Let $p = a + b i$ and $q = c + d i$ for some $a, b, c, d \in \mathbb {R}$. Then
$$\begin{align} \frac {p}{p + q} & = \frac {a + b i}{\left( a + c \right) + \left( b + d \right) i} \\ & = \frac {a + b i}{\left( a + c \right) + \left( b + d \right) i} \cdot \frac {\left( a + c \right) - \left( b + d \right) i}{\left( a + c \right) - \left( b + d \right) i} \\ & = \frac {\left[ a \left( a + c \right) + b \left( b + d \right) \right] - \left[ a \left( b + d \right) - b \left( a + c \right) \right] i}{{\left( a + c \right)}^{2} + {\left( b + d \right)}^{2}} \\ & = \frac {\left[ ( {a}^{2} + {b}^{2} ) + \left( a c + bd \right) \right] - \left( a d - b c \right) i}{( {a}^{2} + {b}^{2} + {c}^{2} + {d}^{2} ) + 2 \left( a c + b d \right)}. \end{align}$$
For the sake of compactness, define $r = p / (p + q)$.
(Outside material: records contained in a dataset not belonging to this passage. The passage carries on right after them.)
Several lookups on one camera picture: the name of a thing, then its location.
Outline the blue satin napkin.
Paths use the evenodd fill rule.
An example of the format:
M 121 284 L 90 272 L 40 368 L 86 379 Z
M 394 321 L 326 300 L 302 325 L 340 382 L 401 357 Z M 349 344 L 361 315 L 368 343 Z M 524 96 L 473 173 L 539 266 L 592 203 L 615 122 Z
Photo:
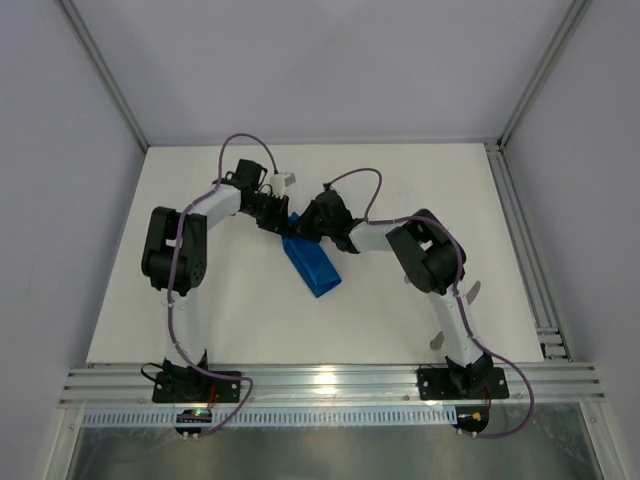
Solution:
M 315 298 L 320 298 L 342 283 L 322 246 L 299 234 L 282 238 L 283 250 Z

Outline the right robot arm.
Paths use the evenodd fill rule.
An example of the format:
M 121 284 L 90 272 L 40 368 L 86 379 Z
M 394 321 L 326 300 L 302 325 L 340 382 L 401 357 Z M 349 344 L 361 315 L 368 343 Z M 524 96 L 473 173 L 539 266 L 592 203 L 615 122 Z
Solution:
M 428 210 L 396 220 L 355 218 L 341 196 L 326 190 L 293 222 L 293 231 L 315 242 L 330 238 L 352 254 L 391 251 L 409 283 L 431 298 L 444 338 L 452 387 L 461 396 L 475 382 L 470 372 L 482 353 L 474 346 L 468 307 L 459 290 L 465 257 L 456 240 Z

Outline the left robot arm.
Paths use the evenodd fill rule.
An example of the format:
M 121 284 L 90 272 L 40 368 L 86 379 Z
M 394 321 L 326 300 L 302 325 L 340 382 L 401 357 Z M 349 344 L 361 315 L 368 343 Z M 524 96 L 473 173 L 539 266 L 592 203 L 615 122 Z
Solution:
M 219 176 L 183 210 L 155 208 L 149 220 L 141 269 L 151 287 L 166 294 L 169 350 L 173 368 L 207 371 L 205 328 L 198 305 L 198 288 L 208 266 L 208 235 L 238 213 L 256 220 L 271 233 L 291 232 L 286 189 L 296 182 L 290 172 L 266 175 L 262 165 L 241 159 L 234 171 Z

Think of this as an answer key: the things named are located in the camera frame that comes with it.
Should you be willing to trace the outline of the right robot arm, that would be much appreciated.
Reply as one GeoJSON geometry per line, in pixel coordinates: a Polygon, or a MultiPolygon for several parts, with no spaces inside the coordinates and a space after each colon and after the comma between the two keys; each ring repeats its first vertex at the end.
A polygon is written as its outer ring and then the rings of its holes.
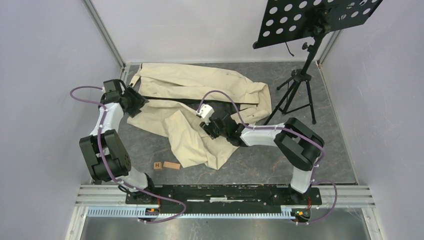
{"type": "Polygon", "coordinates": [[[288,186],[289,199],[302,204],[309,198],[316,162],[324,153],[324,140],[297,118],[275,125],[237,123],[222,110],[198,110],[200,127],[211,139],[225,138],[235,147],[269,146],[278,148],[293,166],[288,186]]]}

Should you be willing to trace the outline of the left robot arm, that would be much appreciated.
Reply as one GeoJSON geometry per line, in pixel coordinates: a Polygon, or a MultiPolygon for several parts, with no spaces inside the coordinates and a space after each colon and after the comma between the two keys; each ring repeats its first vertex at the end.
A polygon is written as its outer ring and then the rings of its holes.
{"type": "Polygon", "coordinates": [[[89,174],[96,184],[114,182],[126,193],[127,204],[151,204],[157,198],[153,180],[132,168],[130,156],[119,135],[124,115],[134,117],[148,102],[120,79],[111,79],[101,87],[99,117],[89,136],[79,140],[89,174]]]}

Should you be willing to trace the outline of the cream zip-up jacket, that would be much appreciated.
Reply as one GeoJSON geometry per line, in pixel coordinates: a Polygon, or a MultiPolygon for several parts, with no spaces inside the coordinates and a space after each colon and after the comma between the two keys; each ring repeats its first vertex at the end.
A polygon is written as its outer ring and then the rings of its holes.
{"type": "Polygon", "coordinates": [[[218,170],[236,150],[224,137],[212,139],[200,127],[196,115],[200,101],[214,110],[220,103],[237,104],[239,113],[231,110],[230,116],[247,124],[272,112],[268,85],[229,69],[143,63],[131,82],[140,82],[138,91],[148,102],[127,123],[168,138],[173,155],[185,168],[205,165],[218,170]]]}
$\quad 1)$ Since $\mathfrak {Re} \left( r \right) < 0$, we know $( {a}^{2} + {b}^{2} ) + \left( a c + bd \right) < 0$.
$\quad 2)$ From $\mathfrak {Im} \left( r \right) = 0$, we derive $a d = b c$.
It is given in the question that $a, c \ge 0$.
If $a, c > 0$, then $b d > 0$. Plug this back into $(1)$ and see that $(1)$ will be violated.
If $a = 0$ and $c > 0$, then $b = 0$; however, still, $(1)$ will be violated, so this is impossible.
The same thing will happen if $a > 0$ and $c = 0$.
If $a = c = 0$, then $(2)$ will be satisfied. For $(1)$ to be true, we need ${b}^{2} + b d < 0$. If $b > 0$, then we need $b + d < 0$. If $b < 0$, then we need $b + d > 0$.